Everything from the line containing "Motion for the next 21" to the last line of the records must be returned verbatim; nothing else belongs in the output.

Top of Data

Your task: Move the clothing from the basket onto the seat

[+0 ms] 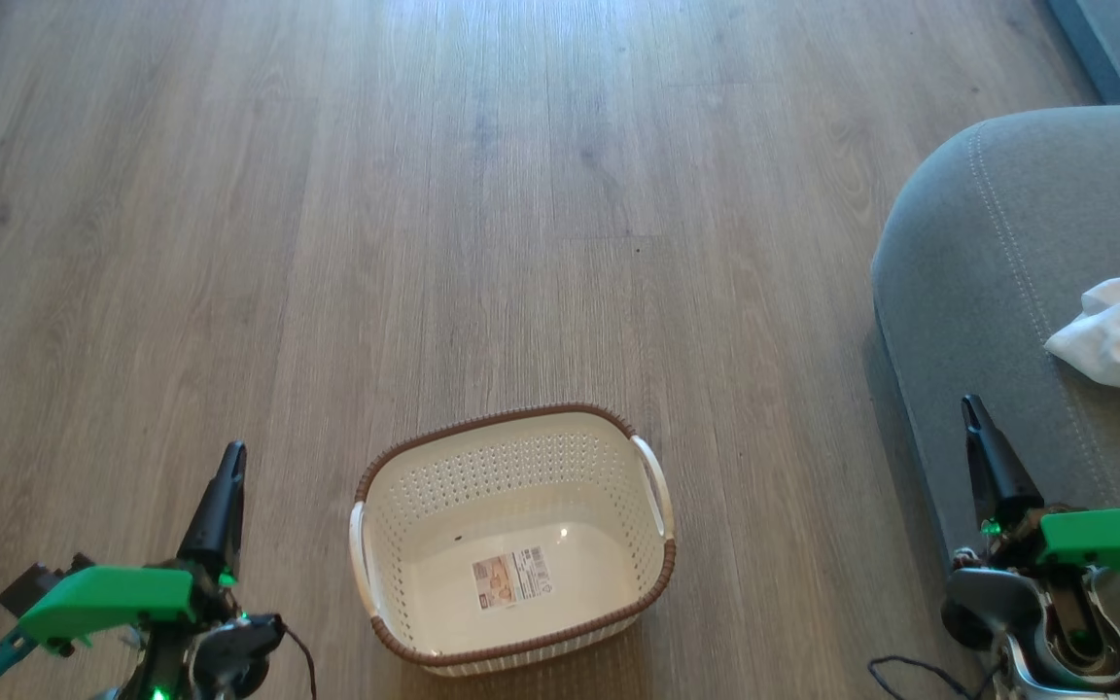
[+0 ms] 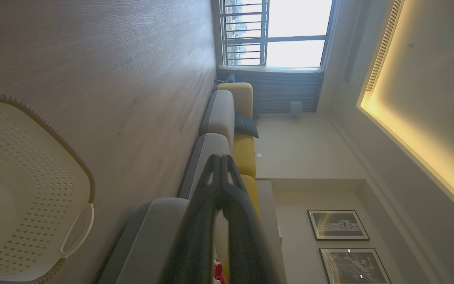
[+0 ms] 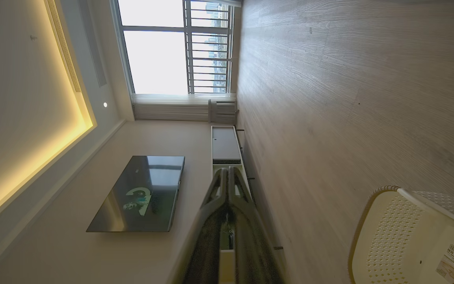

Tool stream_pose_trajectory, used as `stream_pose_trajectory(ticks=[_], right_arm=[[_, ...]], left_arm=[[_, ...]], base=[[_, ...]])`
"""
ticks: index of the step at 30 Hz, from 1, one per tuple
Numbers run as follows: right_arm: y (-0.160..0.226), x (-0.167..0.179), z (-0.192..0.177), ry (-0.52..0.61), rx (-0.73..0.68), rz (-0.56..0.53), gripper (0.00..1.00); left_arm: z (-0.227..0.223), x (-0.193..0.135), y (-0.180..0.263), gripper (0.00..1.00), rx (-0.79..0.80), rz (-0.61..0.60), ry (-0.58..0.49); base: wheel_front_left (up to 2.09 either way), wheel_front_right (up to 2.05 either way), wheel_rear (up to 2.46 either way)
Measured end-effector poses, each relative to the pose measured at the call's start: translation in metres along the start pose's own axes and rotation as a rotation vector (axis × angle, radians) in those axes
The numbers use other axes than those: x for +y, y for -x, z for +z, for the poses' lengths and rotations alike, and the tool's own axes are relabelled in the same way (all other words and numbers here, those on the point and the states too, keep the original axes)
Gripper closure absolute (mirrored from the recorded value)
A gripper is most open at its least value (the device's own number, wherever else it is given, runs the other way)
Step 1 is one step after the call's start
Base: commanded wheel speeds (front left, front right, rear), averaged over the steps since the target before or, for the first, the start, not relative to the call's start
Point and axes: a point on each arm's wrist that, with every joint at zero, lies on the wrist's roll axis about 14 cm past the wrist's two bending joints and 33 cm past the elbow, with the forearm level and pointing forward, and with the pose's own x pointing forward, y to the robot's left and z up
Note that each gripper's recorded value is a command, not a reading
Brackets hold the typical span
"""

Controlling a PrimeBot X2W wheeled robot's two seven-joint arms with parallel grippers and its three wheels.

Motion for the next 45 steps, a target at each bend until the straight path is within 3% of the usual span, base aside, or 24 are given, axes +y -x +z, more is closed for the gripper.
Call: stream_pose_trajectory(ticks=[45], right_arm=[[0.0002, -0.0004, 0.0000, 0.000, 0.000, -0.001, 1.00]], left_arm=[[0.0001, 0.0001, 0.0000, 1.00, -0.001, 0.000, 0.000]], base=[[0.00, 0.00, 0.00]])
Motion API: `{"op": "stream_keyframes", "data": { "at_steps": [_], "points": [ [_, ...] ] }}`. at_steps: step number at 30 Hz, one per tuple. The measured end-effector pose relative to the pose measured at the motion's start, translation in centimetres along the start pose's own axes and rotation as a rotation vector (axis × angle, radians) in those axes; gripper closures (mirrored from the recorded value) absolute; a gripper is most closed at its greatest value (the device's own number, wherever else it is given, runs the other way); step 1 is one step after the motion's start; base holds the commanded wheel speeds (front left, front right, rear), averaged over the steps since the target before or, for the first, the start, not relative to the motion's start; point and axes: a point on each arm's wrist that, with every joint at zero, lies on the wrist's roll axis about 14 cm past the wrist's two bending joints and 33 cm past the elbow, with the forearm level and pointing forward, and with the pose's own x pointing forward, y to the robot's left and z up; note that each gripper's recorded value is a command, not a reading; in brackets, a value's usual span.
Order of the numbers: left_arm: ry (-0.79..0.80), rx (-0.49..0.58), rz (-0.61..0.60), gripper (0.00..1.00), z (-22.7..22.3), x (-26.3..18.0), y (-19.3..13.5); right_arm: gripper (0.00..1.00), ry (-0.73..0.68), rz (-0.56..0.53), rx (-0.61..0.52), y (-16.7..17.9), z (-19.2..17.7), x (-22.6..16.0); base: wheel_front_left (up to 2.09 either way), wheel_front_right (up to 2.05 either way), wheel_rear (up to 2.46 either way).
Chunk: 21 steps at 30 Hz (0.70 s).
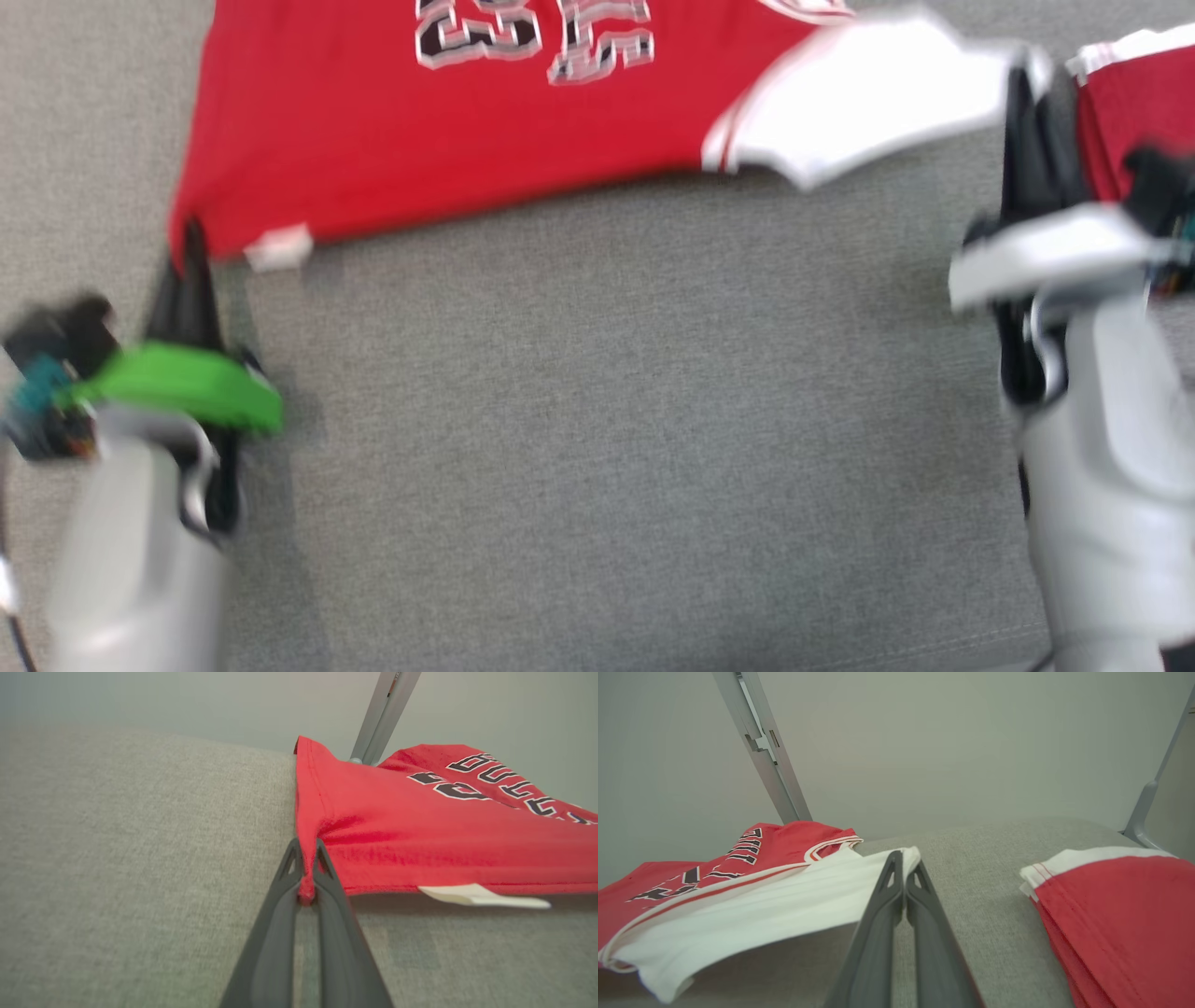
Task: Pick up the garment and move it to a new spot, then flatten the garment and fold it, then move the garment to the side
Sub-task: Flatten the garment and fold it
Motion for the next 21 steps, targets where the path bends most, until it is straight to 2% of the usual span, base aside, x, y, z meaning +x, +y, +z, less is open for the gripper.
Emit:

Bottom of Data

**Response to this task**.
Motion for the next 21 steps, targets where the path bends most, until it is straight to 2% of the usual span, base aside, x, y, z meaning +x, +y, +z, less is open for the gripper.
Emit:

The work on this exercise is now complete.